> [Aim of the exercise]:
Among the lines below, output only those between the line holding "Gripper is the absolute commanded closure" and the line holding "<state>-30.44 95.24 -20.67", inclusive, exactly as written and with no pictures.

> [Recorded data]:

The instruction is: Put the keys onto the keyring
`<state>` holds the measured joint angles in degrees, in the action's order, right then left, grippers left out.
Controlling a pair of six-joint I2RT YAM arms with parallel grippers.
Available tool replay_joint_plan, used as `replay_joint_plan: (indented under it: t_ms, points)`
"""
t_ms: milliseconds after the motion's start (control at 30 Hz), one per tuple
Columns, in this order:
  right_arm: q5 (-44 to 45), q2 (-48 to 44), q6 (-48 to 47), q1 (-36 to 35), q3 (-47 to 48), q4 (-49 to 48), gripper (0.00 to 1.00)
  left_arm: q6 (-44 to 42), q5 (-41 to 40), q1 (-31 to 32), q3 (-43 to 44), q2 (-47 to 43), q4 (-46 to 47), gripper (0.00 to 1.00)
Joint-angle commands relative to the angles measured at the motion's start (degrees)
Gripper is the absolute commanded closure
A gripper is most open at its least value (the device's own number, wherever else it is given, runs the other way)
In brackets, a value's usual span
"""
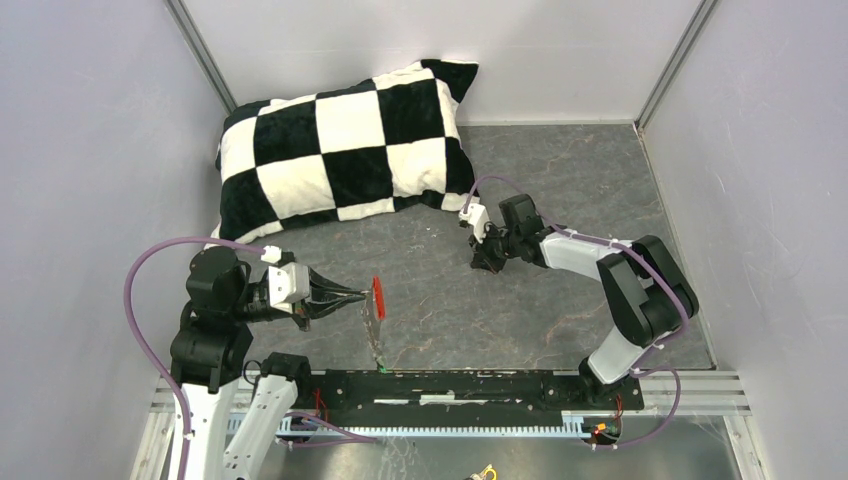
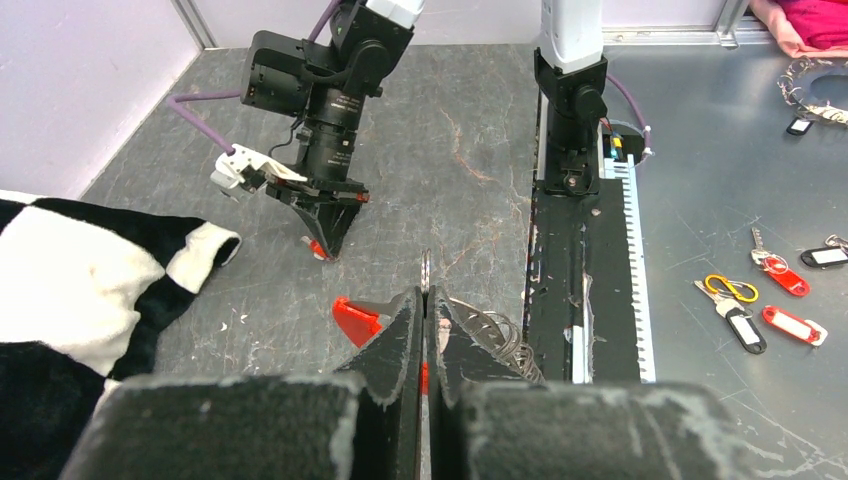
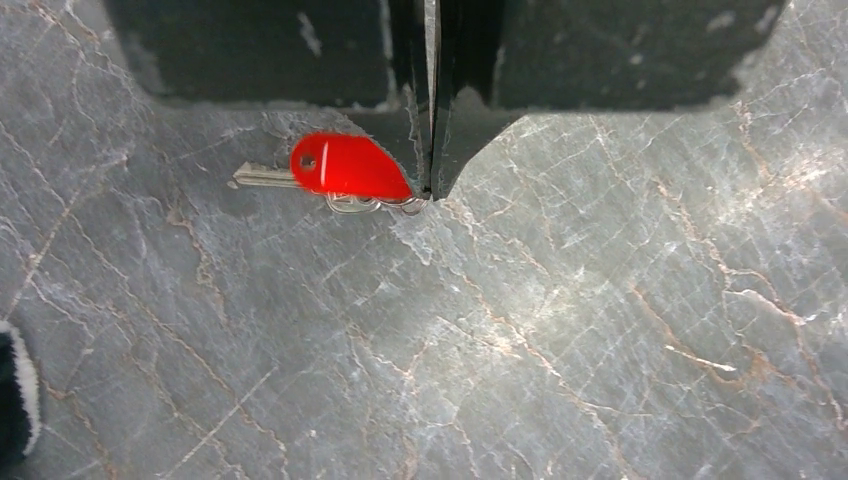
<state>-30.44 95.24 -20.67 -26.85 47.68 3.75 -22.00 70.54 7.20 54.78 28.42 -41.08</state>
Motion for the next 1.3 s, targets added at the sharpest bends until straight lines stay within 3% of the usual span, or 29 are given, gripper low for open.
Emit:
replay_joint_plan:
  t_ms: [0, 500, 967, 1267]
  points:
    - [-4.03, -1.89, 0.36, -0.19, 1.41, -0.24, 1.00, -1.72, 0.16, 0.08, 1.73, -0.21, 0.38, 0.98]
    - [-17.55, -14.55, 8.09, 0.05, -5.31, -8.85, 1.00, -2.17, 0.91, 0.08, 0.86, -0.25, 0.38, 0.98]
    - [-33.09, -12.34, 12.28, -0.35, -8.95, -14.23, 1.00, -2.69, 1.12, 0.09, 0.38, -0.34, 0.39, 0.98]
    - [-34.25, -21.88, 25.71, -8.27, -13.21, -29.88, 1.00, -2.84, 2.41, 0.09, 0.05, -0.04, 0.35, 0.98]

> [Answer for this exercise]:
Gripper is the absolute commanded closure
A gripper is most open at its least value (the device's own number, wherever else it is given, runs the other way)
In brackets, a value's usual span
"""
<state>-30.44 95.24 -20.67 -26.85 47.68 3.75 -22.00 70.54 7.20 54.78 28.42 -41.08</state>

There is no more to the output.